* [WHAT YOU NEED TO DO] Your answer must be the full listing below, restated word for word, with no pictures in it.

* [STORED DATA]
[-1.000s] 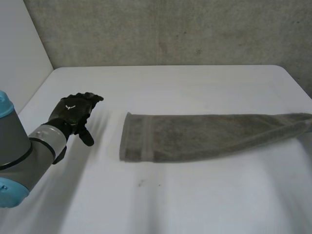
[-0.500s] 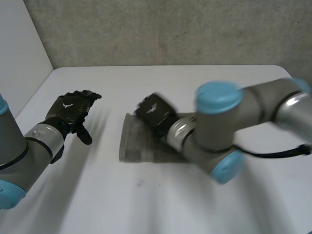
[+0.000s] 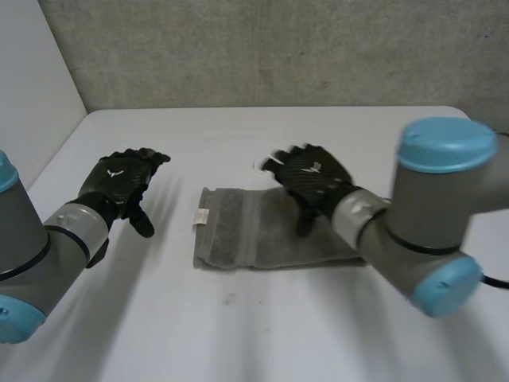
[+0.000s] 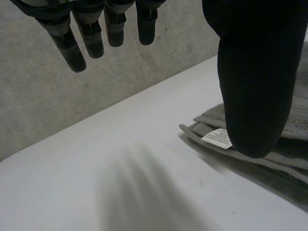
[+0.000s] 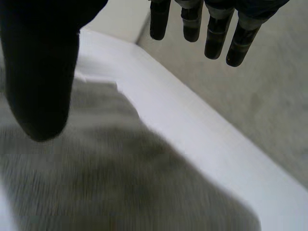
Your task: Fold the towel.
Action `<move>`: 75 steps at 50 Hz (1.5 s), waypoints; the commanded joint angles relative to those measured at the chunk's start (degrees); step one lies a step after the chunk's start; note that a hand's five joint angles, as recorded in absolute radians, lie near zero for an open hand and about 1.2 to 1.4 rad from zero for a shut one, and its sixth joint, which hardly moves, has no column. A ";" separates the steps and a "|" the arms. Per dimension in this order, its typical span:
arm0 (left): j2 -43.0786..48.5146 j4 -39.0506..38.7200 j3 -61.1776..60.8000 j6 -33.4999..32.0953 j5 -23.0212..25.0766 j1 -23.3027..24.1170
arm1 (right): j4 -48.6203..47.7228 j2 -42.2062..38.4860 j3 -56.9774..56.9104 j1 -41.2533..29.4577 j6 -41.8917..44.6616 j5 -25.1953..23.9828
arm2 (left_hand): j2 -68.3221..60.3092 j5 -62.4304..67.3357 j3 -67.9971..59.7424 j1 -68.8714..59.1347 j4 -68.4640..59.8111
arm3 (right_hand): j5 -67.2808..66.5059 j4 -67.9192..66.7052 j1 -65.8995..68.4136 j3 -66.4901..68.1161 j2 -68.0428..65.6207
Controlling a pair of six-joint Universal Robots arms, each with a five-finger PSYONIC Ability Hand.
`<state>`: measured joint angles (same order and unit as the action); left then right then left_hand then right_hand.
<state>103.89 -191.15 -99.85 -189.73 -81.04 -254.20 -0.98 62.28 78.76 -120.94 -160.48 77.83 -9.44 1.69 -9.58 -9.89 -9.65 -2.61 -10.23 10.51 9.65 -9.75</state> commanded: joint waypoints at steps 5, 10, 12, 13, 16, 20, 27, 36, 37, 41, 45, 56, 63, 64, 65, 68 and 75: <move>0.00 -0.98 1.15 0.15 0.00 3.44 | -6.21 3.28 19.57 13.70 2.36 -5.13 | -0.56 -1.69 -0.42 -0.11 -0.35 | -8.85 -11.24 10.96 11.81 -11.71; 0.00 -1.15 0.97 0.15 -0.09 4.06 | -11.41 1.70 22.58 16.18 2.36 -6.46 | -0.56 -1.69 -0.42 -0.11 -0.35 | -40.70 -43.09 42.81 43.66 -43.56; 0.00 -1.15 0.97 0.15 -0.09 4.15 | -12.99 0.13 21.79 16.79 2.45 -6.20 | -0.56 -1.69 -0.42 -0.11 -0.35 | -67.25 -69.63 69.35 70.21 -70.11; 0.00 -1.15 0.89 0.15 -0.09 4.24 | -12.99 0.12 21.79 16.79 2.45 -6.20 | -0.56 -1.69 -0.42 -0.11 -0.35 | -67.38 -69.77 69.49 70.34 -70.25; 0.00 -1.15 0.71 0.15 -0.09 4.24 | -13.34 -0.14 20.04 17.23 2.80 -5.85 | -0.56 -1.69 -0.42 -0.11 -0.35 | -67.39 -69.77 69.49 70.35 -70.25; -0.09 -1.15 0.53 0.15 -0.17 4.15 | -13.43 0.21 15.65 16.44 3.15 -5.58 | -0.56 -1.69 -0.42 -0.11 -0.35 | -67.39 -69.77 69.49 70.35 -70.25; -0.79 -1.15 0.36 0.24 -0.26 3.80 | -12.29 -0.40 5.47 7.69 1.05 -4.27 | -0.56 -1.69 -0.42 -0.11 -0.35 | -67.39 -69.77 69.49 70.35 -70.25; -2.02 -1.15 0.27 0.24 -0.53 3.36 | -4.83 -11.29 -11.24 -9.11 -0.63 -5.75 | -0.56 -1.69 -0.42 -0.11 -0.35 | -67.39 -69.77 69.49 70.35 -70.25; -2.11 -1.07 0.27 0.24 -0.61 3.36 | -4.82 -11.31 -11.26 -9.14 -0.63 -5.76 | -0.56 -1.69 -0.42 -0.11 -0.35 | -67.39 -69.77 69.49 70.35 -70.25; -2.73 -1.07 0.71 1.02 -0.70 3.27 | -2.72 -17.88 -14.94 -13.61 0.95 -8.21 | -0.56 -1.69 -0.42 -0.11 -0.35 | -67.39 -69.77 69.49 70.35 -70.25; -2.90 -0.63 1.58 2.25 -0.79 3.01 | -0.69 -19.74 -15.74 -14.50 3.06 -8.13 | -0.56 -1.69 -0.42 -0.11 -0.35 | -67.39 -69.77 69.49 70.35 -70.25; -1.85 0.86 9.75 9.27 -0.88 4.50 | -2.36 -4.89 -5.99 -8.17 -8.63 -0.84 | -2.96 0.71 -2.82 -2.51 -2.75 | 2.61 0.23 -0.51 0.35 -0.25; 6.13 4.99 17.21 14.29 -1.14 10.28 | -3.51 1.09 0.07 -0.62 -21.44 0.22 | -3.29 1.04 -3.16 -2.85 -3.08 | 2.61 0.23 -0.51 0.35 -0.25; 8.32 6.39 18.80 14.91 -1.66 11.78 | -3.50 1.09 0.08 -0.61 -21.46 0.22 | -3.96 1.71 -3.83 -3.52 -3.75 | 2.61 0.23 -0.51 0.35 -0.25; 8.35 6.40 18.81 14.91 -1.67 11.80 | -2.54 0.83 0.16 0.43 -22.68 0.13 | -3.97 1.72 -3.83 -3.52 -3.76 | 2.61 0.23 -0.51 0.35 -0.25; 13.36 9.22 21.36 15.62 -3.16 13.82 | 0.27 -1.27 -0.80 1.58 -23.39 0.04 | -3.97 1.72 -3.83 -3.52 -3.76 | 2.61 0.23 -0.51 0.35 -0.25; 20.73 11.33 21.54 15.97 -9.92 15.40 | 4.06 -7.97 -5.81 1.67 -23.13 -0.05 | -3.97 1.72 -3.83 -3.52 -3.76 | 2.61 0.23 -0.51 0.35 -0.25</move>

* [FINISHED EXERCISE]
[-1.000s] 
[-0.500s] 
[+0.000s] 
[+0.000s] 
[+0.000s] 
Your task: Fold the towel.
Action `<move>`: 75 steps at 50 Hz (1.5 s), waypoints; the commanded joint angles relative to those measured at the chunk's start (degrees); step one lies a step after the chunk's start; note that a hand's five joint angles, as recorded in absolute radians, lie near zero for an open hand and about 1.2 to 1.4 rad from zero for a shut one, and its sixth joint, which hardly moves, has no column. A ";" separates the steps and a "|" the arms. Per dimension in this order, its typical span:
arm0 (left): j2 -43.0786..48.5146 j4 -39.0506..38.7200 j3 -61.1776..60.8000 j6 -33.4999..32.0953 j5 -23.0212..25.0766 j1 -23.3027..24.1170
arm1 (right): j4 -48.6203..47.7228 j2 -42.2062..38.4860 j3 -56.9774..56.9104 j1 -41.2533..29.4577 j6 -41.8917..44.6616 j5 -25.1953..23.9828
arm2 (left_hand): j2 -68.3221..60.3092 j5 -62.4304..67.3357 j3 -67.9971..59.7424 j1 -68.8714..59.1347 j4 -68.4640..59.8111
arm3 (right_hand): j5 -67.2808..66.5059 j4 -67.9192..66.7052 j1 -65.8995..68.4136 j3 -66.4901..68.1161 j2 -68.0428..65.6207
Controlling a pair of six-joint Universal Robots arms, each with a five-finger PSYONIC Ability Hand.
`<state>`: measured joint angles (same order and unit as the action); left then right then left_hand then right_hand.
<state>103.89 -191.15 -99.85 -189.73 -81.04 -254.20 -0.98 62.28 78.76 -120.94 -160.48 77.83 -9.44 1.69 -9.58 -9.89 -9.65 -2.61 -10.23 10.51 9.65 -9.75</state> commanded: joint waypoints at steps 5, 10, 12, 13, 16, 20, 27, 36, 37, 41, 45, 56, 63, 64, 65, 68 and 75: <move>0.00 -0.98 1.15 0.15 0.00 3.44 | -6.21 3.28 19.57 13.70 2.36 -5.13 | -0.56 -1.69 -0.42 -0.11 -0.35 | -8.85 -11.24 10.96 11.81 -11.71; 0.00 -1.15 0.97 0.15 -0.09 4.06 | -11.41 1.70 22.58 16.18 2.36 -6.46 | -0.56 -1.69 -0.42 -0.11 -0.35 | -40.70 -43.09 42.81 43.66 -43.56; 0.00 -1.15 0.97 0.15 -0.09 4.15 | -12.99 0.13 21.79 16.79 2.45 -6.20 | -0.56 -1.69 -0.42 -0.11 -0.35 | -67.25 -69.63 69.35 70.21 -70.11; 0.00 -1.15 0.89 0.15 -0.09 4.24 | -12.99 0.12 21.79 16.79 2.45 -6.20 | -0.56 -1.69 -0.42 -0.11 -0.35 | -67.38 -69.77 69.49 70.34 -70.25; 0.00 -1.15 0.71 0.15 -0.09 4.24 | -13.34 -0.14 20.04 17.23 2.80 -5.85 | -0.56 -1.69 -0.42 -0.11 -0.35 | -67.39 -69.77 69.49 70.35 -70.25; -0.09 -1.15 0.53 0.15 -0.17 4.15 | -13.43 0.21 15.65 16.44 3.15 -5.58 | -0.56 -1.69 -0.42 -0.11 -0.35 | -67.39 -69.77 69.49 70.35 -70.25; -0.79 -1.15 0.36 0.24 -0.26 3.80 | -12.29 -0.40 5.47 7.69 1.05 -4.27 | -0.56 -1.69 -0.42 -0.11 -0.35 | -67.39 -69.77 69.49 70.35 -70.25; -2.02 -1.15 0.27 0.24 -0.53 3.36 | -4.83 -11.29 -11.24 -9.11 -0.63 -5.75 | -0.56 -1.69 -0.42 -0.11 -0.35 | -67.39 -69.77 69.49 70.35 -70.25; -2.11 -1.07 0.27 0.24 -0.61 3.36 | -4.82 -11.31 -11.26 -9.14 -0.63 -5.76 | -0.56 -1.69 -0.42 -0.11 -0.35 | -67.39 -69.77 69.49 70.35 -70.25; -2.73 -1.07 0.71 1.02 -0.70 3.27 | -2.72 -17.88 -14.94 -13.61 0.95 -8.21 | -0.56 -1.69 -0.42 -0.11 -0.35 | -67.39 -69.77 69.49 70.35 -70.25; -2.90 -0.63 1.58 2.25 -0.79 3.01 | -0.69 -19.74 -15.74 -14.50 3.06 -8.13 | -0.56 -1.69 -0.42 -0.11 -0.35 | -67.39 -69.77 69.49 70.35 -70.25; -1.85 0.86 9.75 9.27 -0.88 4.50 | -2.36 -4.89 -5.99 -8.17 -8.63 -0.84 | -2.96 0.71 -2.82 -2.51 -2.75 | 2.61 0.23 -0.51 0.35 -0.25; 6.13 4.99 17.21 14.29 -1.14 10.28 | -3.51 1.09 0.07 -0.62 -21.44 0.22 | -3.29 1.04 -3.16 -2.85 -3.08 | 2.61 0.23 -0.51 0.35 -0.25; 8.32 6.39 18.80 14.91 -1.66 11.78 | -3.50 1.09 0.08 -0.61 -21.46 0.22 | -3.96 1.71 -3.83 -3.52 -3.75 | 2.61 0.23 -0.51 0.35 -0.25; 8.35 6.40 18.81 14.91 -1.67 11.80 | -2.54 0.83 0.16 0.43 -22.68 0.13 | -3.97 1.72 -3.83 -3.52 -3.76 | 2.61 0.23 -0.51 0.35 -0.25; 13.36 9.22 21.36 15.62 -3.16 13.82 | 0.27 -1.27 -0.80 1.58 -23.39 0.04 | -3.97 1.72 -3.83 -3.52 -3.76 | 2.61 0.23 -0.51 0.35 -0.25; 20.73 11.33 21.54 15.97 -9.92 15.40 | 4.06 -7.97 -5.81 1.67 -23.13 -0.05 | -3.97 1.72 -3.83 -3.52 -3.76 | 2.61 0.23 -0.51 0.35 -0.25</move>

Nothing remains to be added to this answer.